TASK REQUIREMENTS: Could you set down the listing below exactly, leaving out its pictures?

DATA EXCERPT:
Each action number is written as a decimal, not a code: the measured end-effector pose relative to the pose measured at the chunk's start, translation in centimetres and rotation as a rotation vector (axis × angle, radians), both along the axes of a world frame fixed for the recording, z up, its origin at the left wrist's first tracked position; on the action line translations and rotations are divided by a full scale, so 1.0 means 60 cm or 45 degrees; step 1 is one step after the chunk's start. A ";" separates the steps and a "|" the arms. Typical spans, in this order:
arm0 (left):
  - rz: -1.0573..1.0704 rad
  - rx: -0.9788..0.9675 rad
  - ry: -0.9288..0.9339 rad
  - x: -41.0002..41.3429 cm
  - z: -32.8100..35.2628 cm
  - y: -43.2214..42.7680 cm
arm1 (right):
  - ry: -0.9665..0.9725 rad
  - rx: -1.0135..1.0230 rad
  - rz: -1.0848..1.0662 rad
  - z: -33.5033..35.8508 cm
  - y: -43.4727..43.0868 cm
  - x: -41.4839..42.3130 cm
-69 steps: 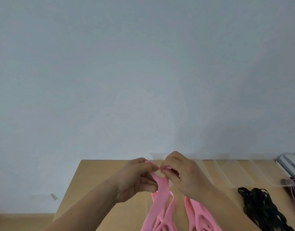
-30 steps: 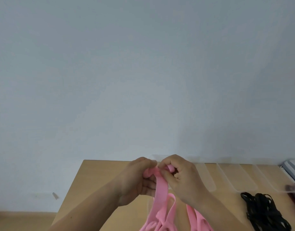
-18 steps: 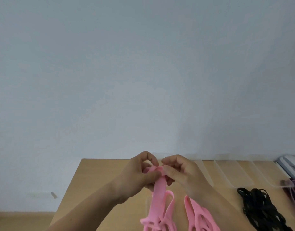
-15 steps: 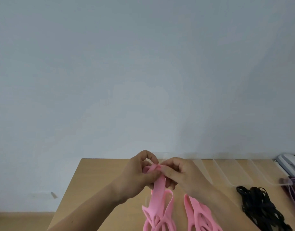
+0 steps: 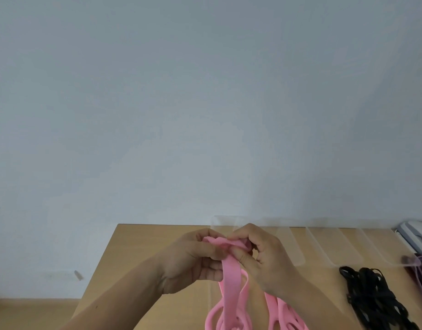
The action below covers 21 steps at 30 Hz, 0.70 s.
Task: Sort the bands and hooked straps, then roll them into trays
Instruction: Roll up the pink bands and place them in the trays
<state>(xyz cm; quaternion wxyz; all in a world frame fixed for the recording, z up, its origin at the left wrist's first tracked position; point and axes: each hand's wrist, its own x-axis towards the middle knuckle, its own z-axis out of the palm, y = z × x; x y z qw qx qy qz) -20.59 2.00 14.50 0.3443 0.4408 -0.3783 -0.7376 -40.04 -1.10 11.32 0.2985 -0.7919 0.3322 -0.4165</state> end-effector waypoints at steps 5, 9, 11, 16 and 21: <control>-0.005 -0.100 0.076 -0.005 0.002 0.000 | -0.008 -0.078 -0.034 -0.002 -0.006 -0.001; 0.125 -0.114 0.055 -0.006 0.000 -0.002 | 0.015 -0.096 -0.055 0.003 -0.010 0.002; 0.184 -0.133 0.054 -0.005 0.000 -0.002 | -0.061 0.102 -0.031 0.004 -0.009 0.002; 0.234 -0.365 -0.039 0.003 -0.002 -0.002 | -0.338 0.729 0.143 0.025 -0.013 0.006; 0.222 -0.509 -0.126 -0.002 -0.005 0.001 | -0.211 0.725 0.109 0.037 -0.016 0.014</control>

SOLUTION TO THE EXERCISE:
Each action number is written as a decimal, not a code: the measured end-effector pose relative to the pose measured at the chunk's start, translation in centimetres and rotation as a rotation vector (axis × angle, radians), both along the axes of a world frame fixed for the recording, z up, its origin at the left wrist's first tracked position; on the action line translations and rotations are divided by a full scale, so 1.0 means 60 cm or 45 degrees; step 1 is one step after the chunk's start. A ";" separates the steps and a "|" the arms. Typical spans, in this order:
arm0 (left):
  - rz: -1.0573..1.0704 rad
  - rx: -0.9788..0.9675 rad
  - ry: -0.9288..0.9339 rad
  - x: -41.0002..41.3429 cm
  - z: -32.8100..35.2628 cm
  - y: -43.2214..42.7680 cm
arm1 (right):
  - ry: -0.9665..0.9725 rad
  - rx: -1.0135..1.0230 rad
  - rz: -1.0848..1.0662 rad
  - z: -33.5033..35.8508 cm
  - y: -43.4727..43.0868 cm
  - x: -41.4839..42.3130 cm
-69 steps: 
-30 steps: 
-18 steps: 
-15 steps: 
+0 steps: 
The action below covers 21 steps at 30 Hz, 0.70 s.
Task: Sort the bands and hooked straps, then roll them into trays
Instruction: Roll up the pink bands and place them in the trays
<state>(xyz cm; quaternion wxyz; all in a world frame fixed for the recording, z up, its origin at the left wrist's first tracked position; point and axes: each hand's wrist, its own x-axis towards the middle knuckle, its own z-axis out of the palm, y = z × x; x y z qw qx qy qz) -20.59 2.00 14.50 0.3443 0.4408 -0.3783 -0.7376 -40.04 -1.10 11.32 0.2985 -0.7919 0.3322 -0.4165</state> end-effector waypoints at steps 5, 9, 11, 16 and 21: <control>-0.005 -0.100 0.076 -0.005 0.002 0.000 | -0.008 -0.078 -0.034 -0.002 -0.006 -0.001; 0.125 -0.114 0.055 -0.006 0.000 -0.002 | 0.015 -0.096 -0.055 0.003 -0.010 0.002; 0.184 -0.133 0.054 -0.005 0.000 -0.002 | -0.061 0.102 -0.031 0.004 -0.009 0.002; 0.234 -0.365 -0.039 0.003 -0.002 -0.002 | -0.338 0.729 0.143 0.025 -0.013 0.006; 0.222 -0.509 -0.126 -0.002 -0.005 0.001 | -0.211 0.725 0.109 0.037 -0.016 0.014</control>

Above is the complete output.